- Exercise instructions: Your task is to reproduce exactly the lines from the one containing "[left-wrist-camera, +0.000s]" through the last line below, both ends included, and nothing else, with no pictures.

- Information supplied:
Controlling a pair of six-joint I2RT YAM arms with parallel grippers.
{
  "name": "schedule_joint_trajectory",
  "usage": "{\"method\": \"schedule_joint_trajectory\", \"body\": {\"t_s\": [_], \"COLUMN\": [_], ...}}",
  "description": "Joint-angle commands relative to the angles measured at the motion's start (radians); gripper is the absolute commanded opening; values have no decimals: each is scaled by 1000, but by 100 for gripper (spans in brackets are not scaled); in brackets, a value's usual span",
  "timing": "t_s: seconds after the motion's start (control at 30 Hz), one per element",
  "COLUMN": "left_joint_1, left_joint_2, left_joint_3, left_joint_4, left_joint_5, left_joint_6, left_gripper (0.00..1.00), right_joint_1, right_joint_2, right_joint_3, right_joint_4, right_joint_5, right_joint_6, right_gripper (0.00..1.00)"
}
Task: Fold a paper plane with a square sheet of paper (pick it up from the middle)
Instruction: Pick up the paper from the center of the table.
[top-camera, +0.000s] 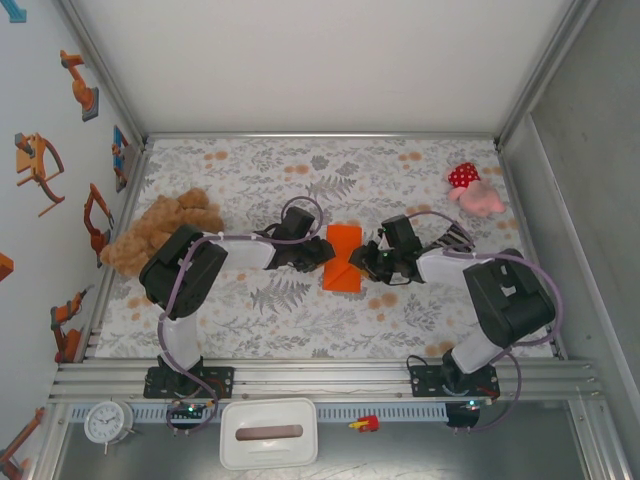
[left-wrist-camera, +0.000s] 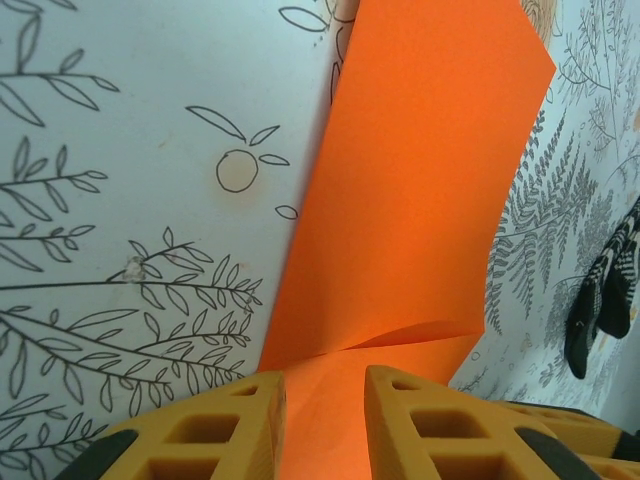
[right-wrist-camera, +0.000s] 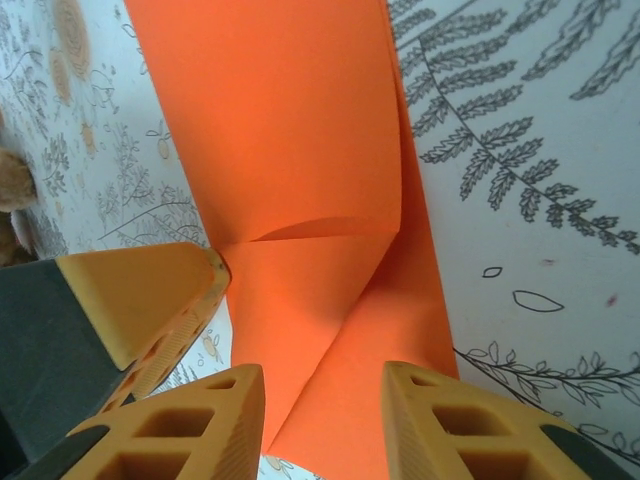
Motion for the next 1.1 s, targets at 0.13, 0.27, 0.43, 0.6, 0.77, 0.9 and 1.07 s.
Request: {"method": "schedule_joint_trajectory", "body": {"t_s": [0.13, 0.27, 0.43, 0.6, 0.77, 0.9, 1.07], "left_joint_1": [5, 6, 7, 8, 8, 9, 14], "left_joint_2": [37, 36, 34, 28, 22, 15, 3], "left_joint_3": [-25, -27, -32, -34, -35, -35, -44], "left_joint_4": [-25, -24, -25, -26, -31, -42, -55], "left_joint_5": [-8, -5, -6, -5, -5, -6, -9], "left_joint_6": [-36, -37, -38, -37, -35, -30, -24], "left_gripper": [29, 29, 29, 29, 29, 29, 29], "right_joint_1": [15, 16, 17, 17, 17, 16, 16], "right_joint_2": [40, 56, 79, 102, 108, 114, 113], "right_joint_3": [26, 35, 43, 42, 37, 32, 13], "right_joint_4": [21, 40, 70, 123, 150, 184, 226], "right_joint_5": [12, 9, 5, -7, -2, -6, -5], "right_joint_6": [22, 22, 28, 39, 41, 42, 46], "right_gripper": [32, 26, 25, 24, 22, 19, 17]}}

- The answer:
[left-wrist-camera, +0.000s] 
[right-wrist-camera, +0.000s] 
Motion for the next 1.1 s, targets at 0.13, 0.27, 0.43, 0.6, 0.77, 0.9 and 1.07 s.
Request: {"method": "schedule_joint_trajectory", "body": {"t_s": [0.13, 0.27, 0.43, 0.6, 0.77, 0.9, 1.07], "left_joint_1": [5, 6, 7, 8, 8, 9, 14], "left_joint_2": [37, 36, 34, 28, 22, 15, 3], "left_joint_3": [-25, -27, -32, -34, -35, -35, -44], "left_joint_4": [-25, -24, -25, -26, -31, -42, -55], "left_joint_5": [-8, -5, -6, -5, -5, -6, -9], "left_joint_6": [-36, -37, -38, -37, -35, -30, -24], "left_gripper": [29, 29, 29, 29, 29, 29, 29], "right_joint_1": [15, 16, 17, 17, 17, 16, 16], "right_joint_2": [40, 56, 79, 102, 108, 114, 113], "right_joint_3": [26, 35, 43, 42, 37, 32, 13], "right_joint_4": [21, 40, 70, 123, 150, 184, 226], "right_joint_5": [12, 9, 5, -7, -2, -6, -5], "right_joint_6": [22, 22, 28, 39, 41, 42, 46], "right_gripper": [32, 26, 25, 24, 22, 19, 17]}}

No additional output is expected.